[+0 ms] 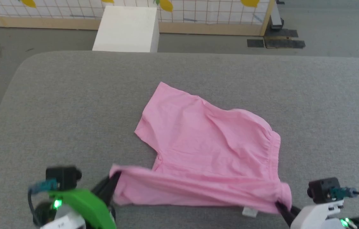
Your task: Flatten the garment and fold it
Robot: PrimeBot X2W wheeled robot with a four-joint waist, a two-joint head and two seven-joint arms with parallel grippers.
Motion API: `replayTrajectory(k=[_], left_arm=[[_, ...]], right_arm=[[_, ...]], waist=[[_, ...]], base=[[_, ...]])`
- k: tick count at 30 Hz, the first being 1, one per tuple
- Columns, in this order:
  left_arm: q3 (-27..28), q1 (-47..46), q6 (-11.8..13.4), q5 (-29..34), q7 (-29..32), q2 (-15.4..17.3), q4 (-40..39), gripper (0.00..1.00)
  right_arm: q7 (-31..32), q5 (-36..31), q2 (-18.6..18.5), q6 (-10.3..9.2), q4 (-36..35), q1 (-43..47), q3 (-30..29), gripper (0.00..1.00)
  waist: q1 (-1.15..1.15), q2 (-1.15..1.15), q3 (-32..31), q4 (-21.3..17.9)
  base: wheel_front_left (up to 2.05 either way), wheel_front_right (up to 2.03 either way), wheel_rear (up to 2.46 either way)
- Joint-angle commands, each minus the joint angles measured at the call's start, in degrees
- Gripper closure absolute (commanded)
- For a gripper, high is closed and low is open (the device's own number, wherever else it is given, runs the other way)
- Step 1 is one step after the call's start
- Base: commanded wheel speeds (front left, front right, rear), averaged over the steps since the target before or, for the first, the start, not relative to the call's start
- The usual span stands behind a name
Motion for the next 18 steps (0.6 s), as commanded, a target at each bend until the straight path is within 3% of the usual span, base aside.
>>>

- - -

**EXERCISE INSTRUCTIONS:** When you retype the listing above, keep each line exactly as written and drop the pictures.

**SOLUTION:**
[+0 ms] 
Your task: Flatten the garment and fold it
Robot: PrimeBot X2W wheeled robot with a four-joint waist, a two-joint head and two seven-joint arms with parallel grippers.
Motion API: `replayTrajectory(k=[_], left_arm=[[_, ...]], right_arm=[[_, ...]], waist=[[_, ...]], base=[[_, ...]])`
- k: tick count at 30 Hz, the first being 1, one per tuple
- Columns, in this order:
  left_arm: q3 (-27..28), q1 (-47..46), q6 (-11.8..13.4), q5 (-29..34), q7 (-29..32), q2 (-15.4..17.3), q4 (-40..39), gripper (0.00..1.00)
  right_arm: q7 (-31..32), q5 (-36..31), q2 (-18.6..18.5), q6 (-10.3..9.2), q4 (-36..35), q1 (-43..47), q3 (-30..29), gripper (0.00..1.00)
  waist: q1 (-1.15..1.15), q2 (-1.15..1.15), q3 (-32..31), q4 (-21.3..17.9)
  base: wheel_front_left (up to 2.05 either way), wheel_front_right (up to 2.03 either way), wheel_rear (up to 2.46 either way)
- Joint-angle commands, each minus the joint angles measured at the call's start, in degrees
- Gripper closure absolute (commanded)
- For a gripper, high is closed and low is open (the device's own number, wherever else it is given, runs the other way)
- Step 1 is one step after the call's start
- Base: commanded wheel speeds (front left, front right, rear), averaged over the steps since the target before or, for the first, the start, not relative to the call's start
- The usual span stands behind a name
Motion for the next 18 steps (0.6 s), as commanded, a target at each bend until the straight path is within 3% of the usual span, base aside.
>>>

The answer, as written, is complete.